“大人,我是看出你們不願傷及這些人性命,所以才用棒子的。”
“當然,若覺得這樣不解氣,儘管招呼一聲!”,李十五神色猙獰起來,“這些人此行是來除祟,且還帶著其它目的。”
“不像李某人我,如今已然棄明投暗。”
“大人們若不滿意,我直接下死手便是!”
場面,一片寂靜無聲。
“惡賊,你動手試試!”,一名修士終是看不過眼,起身爭鋒相對。
“這位道友,勸你良善,做個好人,免得以後遭了惡報。”,另一人同樣冷笑。
也是這時,為首紅甲兵,竟然將手中那柄丈高有餘,帶著鏽跡斑斑戰戈,立在李十五面前。
木訥道:“你……不……錯,戰戈給你,跟我們一起守住沙國,不準任何人逃出去!”
李十五一愣,而後忙接過手中。
這柄戰戈入手極重,帶著種侵入骨髓的冰冷觸感,且接近兩個他那麼長,著實不太容易揮動。
“謝……謝大人賜戰戈!”
李十五眸光晃動不停,將那種震驚,難以置信,激動,士為知己者死,給演繹的淋漓盡致,堪稱完美。
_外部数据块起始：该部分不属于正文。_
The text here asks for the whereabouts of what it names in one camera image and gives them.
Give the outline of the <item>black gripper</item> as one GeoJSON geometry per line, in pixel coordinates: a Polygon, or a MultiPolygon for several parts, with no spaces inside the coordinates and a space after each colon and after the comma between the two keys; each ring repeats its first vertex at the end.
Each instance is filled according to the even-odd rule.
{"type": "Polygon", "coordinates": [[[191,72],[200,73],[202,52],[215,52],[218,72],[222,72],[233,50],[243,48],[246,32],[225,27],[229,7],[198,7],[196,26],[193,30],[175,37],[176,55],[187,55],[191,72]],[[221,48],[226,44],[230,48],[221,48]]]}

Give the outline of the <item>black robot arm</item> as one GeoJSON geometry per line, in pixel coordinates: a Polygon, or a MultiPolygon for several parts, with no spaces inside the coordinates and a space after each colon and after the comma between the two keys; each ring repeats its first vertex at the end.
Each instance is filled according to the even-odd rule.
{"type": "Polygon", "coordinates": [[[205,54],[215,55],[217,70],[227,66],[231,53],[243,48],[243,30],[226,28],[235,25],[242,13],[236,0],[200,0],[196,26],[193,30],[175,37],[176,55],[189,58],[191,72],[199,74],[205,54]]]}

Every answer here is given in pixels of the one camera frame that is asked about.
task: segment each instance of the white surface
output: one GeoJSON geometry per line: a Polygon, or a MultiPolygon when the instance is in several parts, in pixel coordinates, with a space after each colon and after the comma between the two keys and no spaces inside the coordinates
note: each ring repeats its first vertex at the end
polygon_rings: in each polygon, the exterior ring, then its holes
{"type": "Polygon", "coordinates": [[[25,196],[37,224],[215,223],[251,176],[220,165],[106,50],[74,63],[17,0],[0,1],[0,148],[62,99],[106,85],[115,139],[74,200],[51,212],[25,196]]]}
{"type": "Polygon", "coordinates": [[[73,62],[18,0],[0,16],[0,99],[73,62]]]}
接著,他又碰了碰棺老爺,發現其中之物依舊能取出,遂心中瞭然,棺老爺不僅同樣是祟,而且是一隻活物。
只要將東西,從腹中吐出來就成。
那件灰僕僕不起眼‘太子銀甲’,下棋用的頭盔,被他三下五除二穿戴好,而後挺直身板,耀武揚威站在一眾紅甲兵之中。
李十五就這般莫名其妙的,成功混入敵營之中,當然,靠得是出賣自己人。
為首紅甲兵,見狀點了點頭:“不……錯,像……模……像……樣!”
在他手中,又出現另一把戰戈,單臂持戈,好似游龍一般,猛朝李十五攻去,同時在虛空中激出一道炸響。
“接……招!”
李十五見此,心中凜然同時,只得將戰戈橫舉擋在身前。
“錚!”
兩兵交擊,發出一道震耳錚鳴聲。
再看李十五,已是不受控制的倒退百米,雙腳在地上拖出長長兩道劃痕,身子骨更彷彿要散架一般。
完犢子了!
這紅甲兵隨手一擊,他居然都接不下。
黑土加持的肉身,讓他超越同境之人大截,可歸根結底,其更多奇異之處,體現在斷頭重生,心臟挖了都能長出來……
至於這紅甲兵,他是真打不過啊。